Out of the Big Bang, the stars; out of the stardust, the Earth; out of the matter of the Earth, life. Out of the life and death of single-celled creatures, an advancing tide: trilobites, fish, amphibians, insects, flowers, birds, reptiles, and mammals, among whom emerged human beings—mammals with brains so complex that we experience self-conscious intelligence and freedom.
Like all human beings, Jesus carried within himself what Jesuit Father David Toolan has called “the signature of the supernovas and the geology and life history of the Earth.” The genetic structure of his cells made him part of the whole community of life that descended from common ancestors in the ancient seas. The flesh that the Word became thus reaches beyond Jesus and other human beings to encompass the whole biological world of living creatures and the cosmic dust of which we are composed.
By becoming flesh the Word of God confers blessing on the whole of earthly reality in its material dimension, and beyond that, on the cosmos in which the Earth exists. Rather than being a barrier that distances us from the divine, this material world becomes a sacrament that can reveal divine presence. In place of spiritual contempt for the world, we ally ourselves with the living God by loving the whole natural world, part of the flesh that the Word became.

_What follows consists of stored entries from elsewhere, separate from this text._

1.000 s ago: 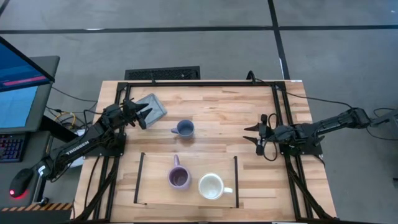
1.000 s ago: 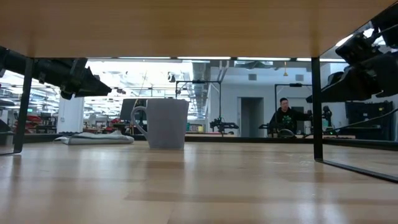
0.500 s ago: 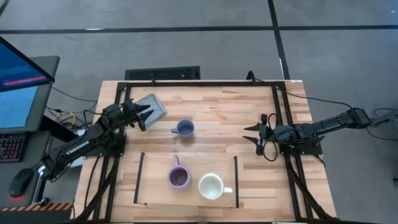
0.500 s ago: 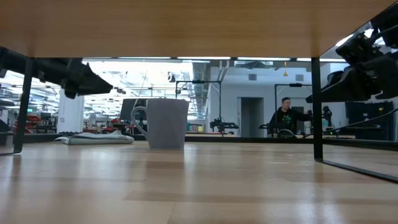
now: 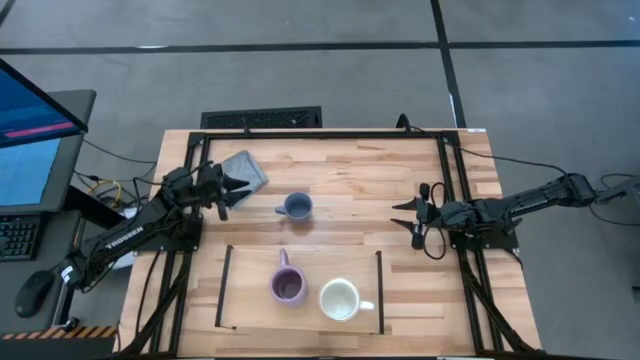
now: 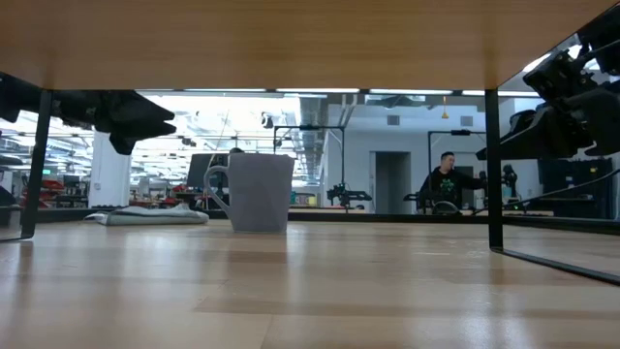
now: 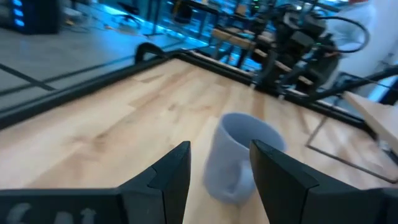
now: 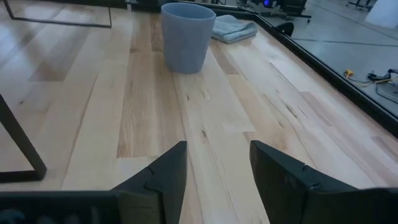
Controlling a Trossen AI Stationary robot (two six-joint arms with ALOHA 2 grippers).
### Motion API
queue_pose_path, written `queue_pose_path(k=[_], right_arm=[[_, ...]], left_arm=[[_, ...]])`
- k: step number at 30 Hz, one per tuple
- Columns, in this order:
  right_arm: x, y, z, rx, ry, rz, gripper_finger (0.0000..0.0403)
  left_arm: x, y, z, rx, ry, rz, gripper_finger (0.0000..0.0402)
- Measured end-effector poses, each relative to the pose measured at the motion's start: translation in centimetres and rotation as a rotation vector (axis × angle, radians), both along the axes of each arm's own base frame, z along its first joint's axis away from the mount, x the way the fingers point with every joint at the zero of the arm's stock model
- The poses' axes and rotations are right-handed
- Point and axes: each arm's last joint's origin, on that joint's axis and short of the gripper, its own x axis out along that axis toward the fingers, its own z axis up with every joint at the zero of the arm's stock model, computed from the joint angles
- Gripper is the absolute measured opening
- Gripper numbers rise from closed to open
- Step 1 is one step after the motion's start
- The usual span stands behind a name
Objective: Stack small to large cups/mugs on shelf
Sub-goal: Put the blue mug on the shelf
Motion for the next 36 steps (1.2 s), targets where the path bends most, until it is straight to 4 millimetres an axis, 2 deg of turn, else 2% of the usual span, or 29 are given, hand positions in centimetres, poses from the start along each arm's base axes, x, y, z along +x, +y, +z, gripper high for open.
queue_pose_path(k=[12, 18, 26, 36], right_arm=[[0.0, 0.0, 0.0, 0.014, -0.008, -0.008, 0.0196], [0.0, -0.3, 0.1, -0.011, -0.010, -0.051, 0.0196], [0.1, -1.3, 0.1, -0.012, -0.008, -0.139, 0.0196], [0.0, -2.0, 0.0, -0.025, 0.002, -0.178, 0.0196]], left_arm=[[0.0, 0.0, 0.2, 0.075, 0.003, 0.001, 0.0156], [0.2, 0.2, 0.4, 0.045, 0.045, -0.004, 0.0149], [1.8, 0.8, 0.8, 0.028, 0.174, -0.050, 0.0123], [3.1, 1.9, 0.9, 0.022, 0.278, -0.023, 0.0122]])
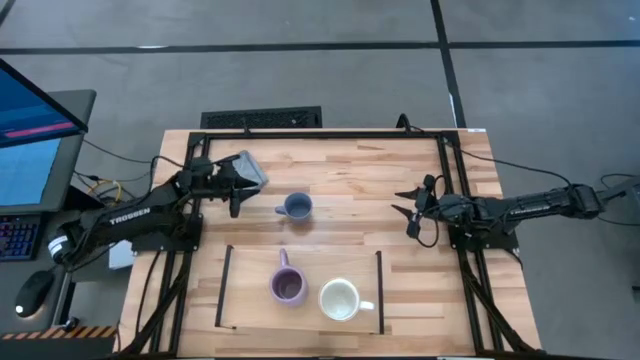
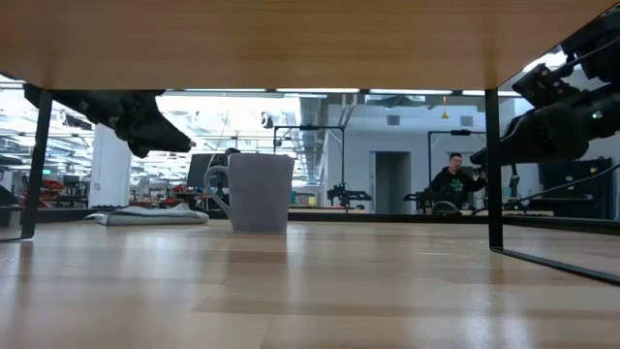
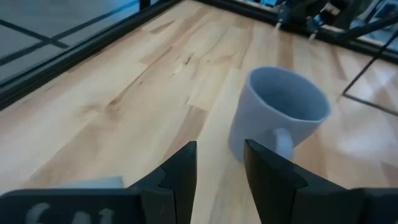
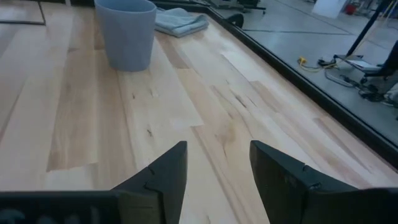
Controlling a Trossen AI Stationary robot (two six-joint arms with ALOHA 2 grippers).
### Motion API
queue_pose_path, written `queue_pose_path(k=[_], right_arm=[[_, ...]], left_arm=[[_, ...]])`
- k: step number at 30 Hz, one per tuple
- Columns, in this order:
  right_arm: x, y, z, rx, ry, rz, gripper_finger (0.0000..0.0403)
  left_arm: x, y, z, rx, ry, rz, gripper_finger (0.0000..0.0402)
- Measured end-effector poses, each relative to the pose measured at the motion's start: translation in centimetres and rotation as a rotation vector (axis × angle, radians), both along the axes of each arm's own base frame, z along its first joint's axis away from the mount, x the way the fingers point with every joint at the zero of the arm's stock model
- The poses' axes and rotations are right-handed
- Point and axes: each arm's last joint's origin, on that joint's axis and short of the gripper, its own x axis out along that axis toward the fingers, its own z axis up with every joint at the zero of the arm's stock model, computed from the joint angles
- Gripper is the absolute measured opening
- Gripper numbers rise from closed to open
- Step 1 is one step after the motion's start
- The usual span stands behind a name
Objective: Stack small to large cups/mugs on shelf
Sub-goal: Put the blue mug on the shelf
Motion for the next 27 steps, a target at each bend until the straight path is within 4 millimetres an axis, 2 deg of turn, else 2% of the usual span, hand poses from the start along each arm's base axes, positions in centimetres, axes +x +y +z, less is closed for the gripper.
queue_pose_path(k=[10, 17, 20, 27], right_arm=[[0.00, -0.04, -0.01, 0.012, -0.005, -0.008, 0.0196], [-0.01, -0.04, -0.01, 0.082, -0.034, -0.035, 0.0196], [-0.01, -0.04, -0.01, 0.103, -0.044, -0.043, 0.0196], [-0.01, -0.04, -0.01, 0.114, -0.048, -0.048, 0.0196]], left_arm=[[0.20, 0.40, 0.12, 0.098, 0.054, 0.028, 0.0122], [0.14, 0.30, -0.09, 0.096, 0.074, 0.006, 0.0129], [0.14, 0.29, -0.10, 0.102, 0.076, 0.001, 0.0155], [0.24, -0.01, -0.03, 0.102, 0.047, -0.115, 0.0244]])
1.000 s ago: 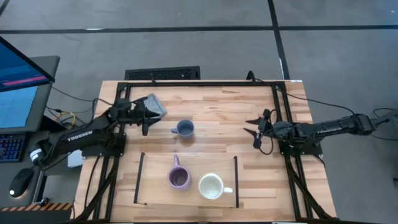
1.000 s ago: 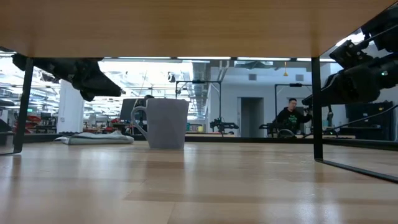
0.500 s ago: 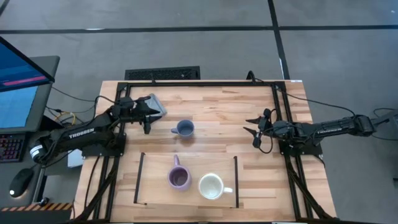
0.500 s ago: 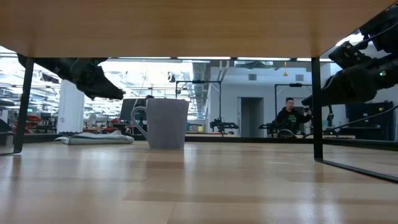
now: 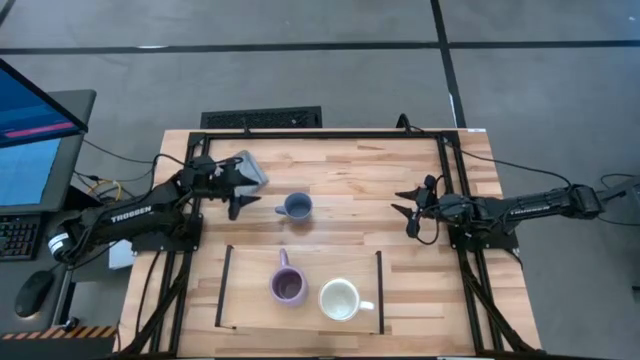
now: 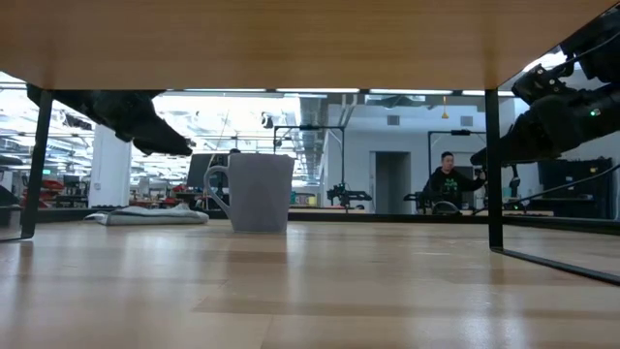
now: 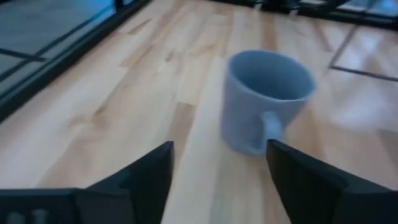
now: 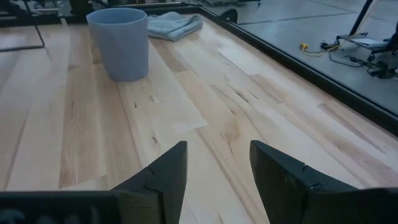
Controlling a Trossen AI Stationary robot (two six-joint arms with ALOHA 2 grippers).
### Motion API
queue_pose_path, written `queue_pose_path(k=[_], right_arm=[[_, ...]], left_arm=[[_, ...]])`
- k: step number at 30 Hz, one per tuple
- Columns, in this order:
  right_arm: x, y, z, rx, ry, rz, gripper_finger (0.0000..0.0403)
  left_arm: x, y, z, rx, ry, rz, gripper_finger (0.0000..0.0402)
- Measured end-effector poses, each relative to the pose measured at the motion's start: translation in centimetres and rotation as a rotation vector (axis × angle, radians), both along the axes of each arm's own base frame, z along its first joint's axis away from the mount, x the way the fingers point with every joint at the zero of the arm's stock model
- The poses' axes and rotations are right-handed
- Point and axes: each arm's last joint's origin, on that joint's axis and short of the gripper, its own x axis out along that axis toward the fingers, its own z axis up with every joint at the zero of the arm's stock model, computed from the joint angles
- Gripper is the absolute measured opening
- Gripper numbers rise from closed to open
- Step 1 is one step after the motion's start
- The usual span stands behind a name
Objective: Stack small to large cups/mugs on shelf
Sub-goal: Put the blue mug on the shelf
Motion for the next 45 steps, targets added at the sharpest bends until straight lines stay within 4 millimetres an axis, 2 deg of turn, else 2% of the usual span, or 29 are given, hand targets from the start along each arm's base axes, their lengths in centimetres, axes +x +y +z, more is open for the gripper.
queue_pose_path(k=[4, 7, 19, 28, 35, 45], right_arm=[[0.0, 0.0, 0.0, 0.000, 0.000, 0.000, 0.0196], [0.0, 0.0, 0.0, 0.000, 0.000, 0.000, 0.0196], [0.0, -0.1, 0.0, -0.007, -0.001, -0.021, 0.0196], [0.0, -0.1, 0.0, -0.006, -0.005, -0.038, 0.0196], [0.0, -0.1, 0.0, -0.005, -0.005, -0.038, 0.0196], [0.0, -0.1, 0.0, -0.005, -0.006, -0.039, 0.0196]], left_arm=[[0.1, -0.3, 0.0, -0.020, -0.016, -0.058, 0.0276], [0.2, -0.3, 0.0, -0.016, -0.012, -0.050, 0.0285], [0.5, -0.9, -0.1, -0.079, -0.007, -0.075, 0.0286], [1.4, -2.1, 0.1, 0.030, 0.014, -0.026, 0.0286], [1.9, -3.0, 0.3, -0.001, -0.016, -0.071, 0.0286], [2.8, -3.3, -0.3, 0.010, 0.023, -0.005, 0.0286]])
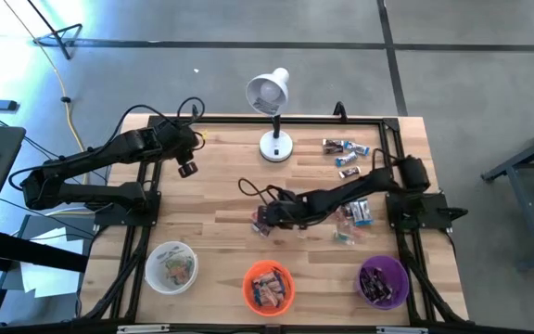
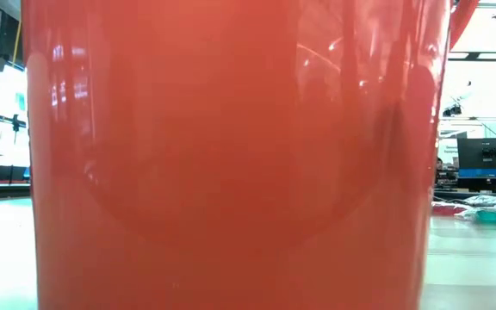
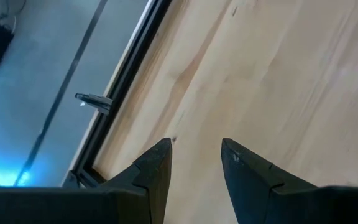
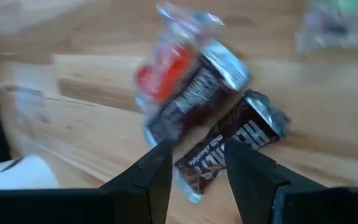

Elizabeth Johnson, from “For God so loved the cosmos,” USCatholic.org
Reflection questions:
1. What does it mean that “the Word was made flesh and dwelt among us”?
2. What does Jesus have to do with the non-human parts of creation?
3. Does thinking about the intersection between Jesus, humanity, and the cosmos change your relationship to God? Your faith? Your relationship to the rest of creation? How so?